Gözlerime hüzünle baktı ve gitti. Bağırmalarımdan merakla yanıma geldi herkes ama o çoktan gitmişti. Naptın sen İlayda arkadaşın o senin daha kibar olamaz mıydın? İçindeki Rüstem Ağa'yı çıkarttın resmen. Of of daha yazın başındayken ne kadar saçma bir kavga oldu bu böyle. Keyfimin içine ettin bravo Berk. Unutsana artık beni be çocuğum düş yakamdan be of.

Böyle iç sesimle savaşırken gözümden yaş geldiğini hiç anlamadım. Sinir krizi geçirdikten sonra ağlanır sevgili dostlar. Biricik arkadaşlarım Sevda ve Arya gelip bana sarıldılar ama onlar da ağlıyor tabi. Görünce dayanamayız tabi birbirirmizi öyle ağlar dururuz. Hatta Elif bile geldi yanıma sarıldı. Kaan'ı Berk'i araması için yolladım. E haliyle Özgür de onunla gitti. Ama bana bakışları gerçekten üzülür gibiydi. Hatta beni yanına çekip sonsuza kadar sarılacakmış gibi bakıyordu. Nerden mi anladım? Annem psikolog çünkü şekerler öğretti bana böyle şeyleri. 

Kız başımıza kalınca olanları anlattım. Hülya'yla olanları bildiklerinden sadece sırtımı sıvazlayıp dinlediler beni. Ağlamam bitince ciddi rahatlamıştım. O kadar acılar geçmişte kalmış sen ne diye deşiyosun yaramı kardeeş diyecektim sustum. İçime gömdüm. Benimde huyum bu içime gömer dururum.

Ama o an aklımda Berk yoktu. Sadece Özgür'ün bakışlarını düşünüyordum. Ah be cancağızım iki gün önce senden hoşlanıyorum diyip şimdi kaçmak neden? Neyse ki kızlar benim neşemin nasıl yerine geleceğini biliyordu. DON-DUR-MA. Her kızın dünyada en sevdiği yiyecek türlerinden olan dondurma mutluluk hormonu salgılar özellikle çikolatalı olan. Dondurmalarımızı yiyerek denize inmiştik bile.

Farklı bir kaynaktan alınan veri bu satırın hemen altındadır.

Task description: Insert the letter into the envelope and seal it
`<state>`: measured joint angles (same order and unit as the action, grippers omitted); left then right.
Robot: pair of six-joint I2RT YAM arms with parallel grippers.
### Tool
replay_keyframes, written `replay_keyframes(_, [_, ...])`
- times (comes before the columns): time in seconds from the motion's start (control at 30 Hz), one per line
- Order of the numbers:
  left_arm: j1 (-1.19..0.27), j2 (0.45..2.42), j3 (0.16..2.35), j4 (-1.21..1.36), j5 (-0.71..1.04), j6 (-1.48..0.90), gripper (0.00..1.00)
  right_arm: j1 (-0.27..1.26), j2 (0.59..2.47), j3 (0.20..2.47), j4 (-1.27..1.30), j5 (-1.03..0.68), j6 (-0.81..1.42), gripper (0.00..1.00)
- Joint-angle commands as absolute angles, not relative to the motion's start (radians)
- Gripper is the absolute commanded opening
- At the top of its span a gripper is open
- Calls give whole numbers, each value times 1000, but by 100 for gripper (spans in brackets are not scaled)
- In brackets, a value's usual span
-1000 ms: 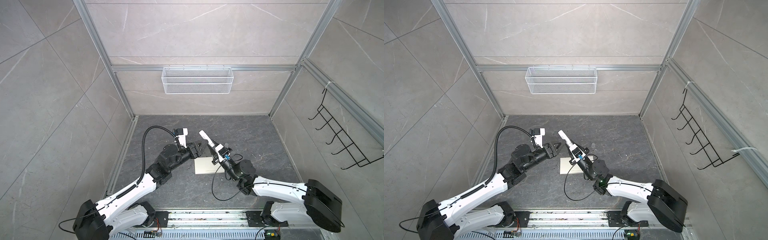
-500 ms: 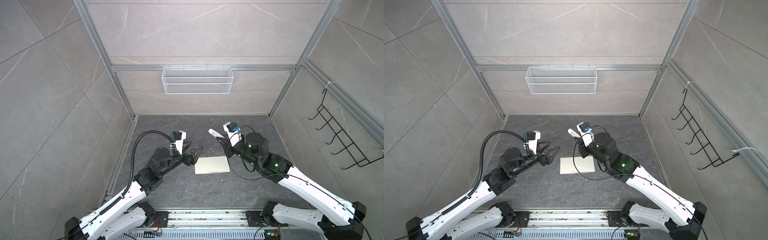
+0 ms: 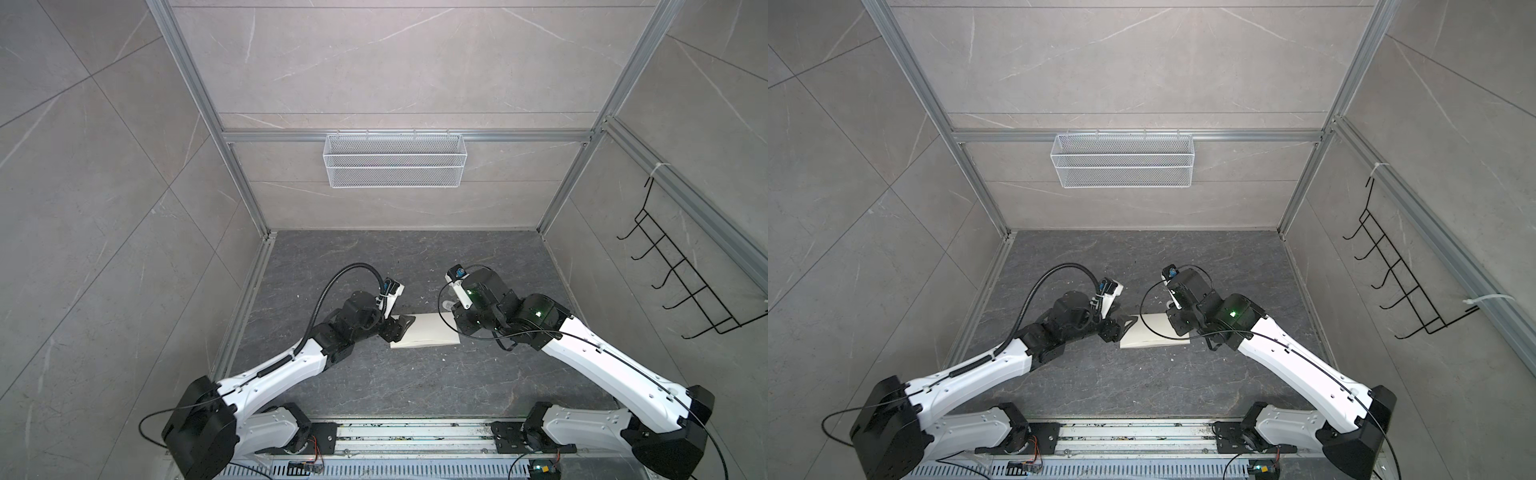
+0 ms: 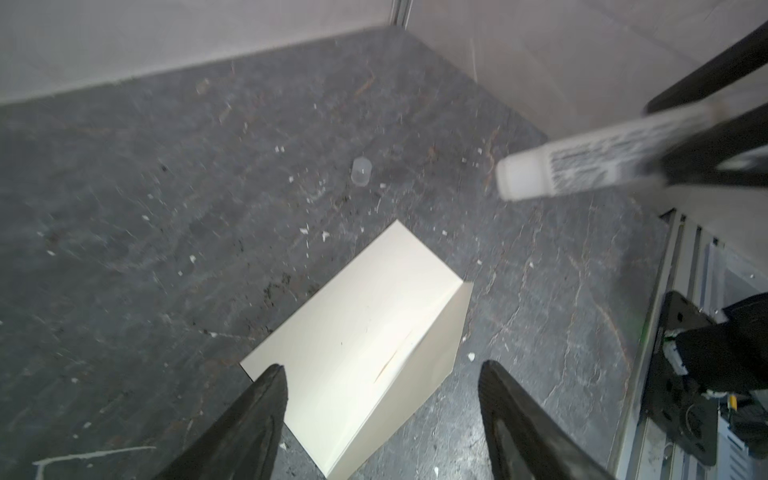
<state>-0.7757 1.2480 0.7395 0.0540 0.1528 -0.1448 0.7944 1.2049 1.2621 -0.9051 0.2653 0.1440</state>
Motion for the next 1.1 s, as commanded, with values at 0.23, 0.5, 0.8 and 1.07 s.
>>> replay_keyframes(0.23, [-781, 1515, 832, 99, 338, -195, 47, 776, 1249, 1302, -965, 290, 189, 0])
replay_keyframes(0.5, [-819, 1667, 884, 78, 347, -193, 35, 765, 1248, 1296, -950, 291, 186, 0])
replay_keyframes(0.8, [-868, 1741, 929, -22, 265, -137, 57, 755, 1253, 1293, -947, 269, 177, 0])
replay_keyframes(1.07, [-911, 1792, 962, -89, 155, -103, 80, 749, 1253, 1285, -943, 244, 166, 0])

Orada da güneşlenip şakalaşırken olanları unutmuştum bile. Denize atladığımda içimde bir gram huzursuzluk kalmamıştı. Ki sakarım ben hep derim denizde birine çarptım. Omg yeniden Özgür olabilir miydi? Bir baktım ki Enes bana en güzel gülümsemesiyle gülümsüyor.

"Bu halin ne canımın içi gözlerin falan şişmiş?"

"Sorma Enes, sevgili Berk kankin ilan-ı aşk etti yeniden."

"Vay o. çocuğu. Hülya'yla basmadın mı sen onları?" Bu arada dipnot olsun. Biz bu arkadaşların çoğuyla aynı şehirdeyiz. Fazla görüşemeyiz ama dedikodu çabuk yayılır tabi. E dolayısıyla Enes de Hülya'yı biliyordu.

"Bastım basmasına da çoktan unutmuştum ben onu. Hayatımdan tam silecekken arkadaş olmaya karar verdik."

"İşte arkadaş hiçbir zaman kalamıyosun kızım. Bak bize Selin'le. Arkadaş kalmaya çalıştık hop hemen geri döndük ilişkiye. Çünkü birbirimizi ne kadar sevdiğimizi anladık."

"Eh yani sende en güzel örneği veriyosun ama bizden sizin gibi çift olmazdı biliyosun."

"Biliyorum biliyorum. En iyisini sen bilirsin." dedi ve yanağımdan öpüp gitti. Dediğim gibi Dünya'nın en iyi arkadaşlarındandır. hiçbir zaman kötü yargılamaz. Olaylara hep iyi yönden bakar.

Bir yandan Enes'le konuştuğum için mutlu olurken bir yandan da çarptığım insanın Özgür olmasını ne kadar içten istediğimi farkettim. Bana noluyordu? Sanki biraz hoşlanmayı geçmiş gibiydim. Selim'i küfürlerle hatırlayıp 'no boys' diye düşünürken nereden karşıma çıkmıştı bu çocuk?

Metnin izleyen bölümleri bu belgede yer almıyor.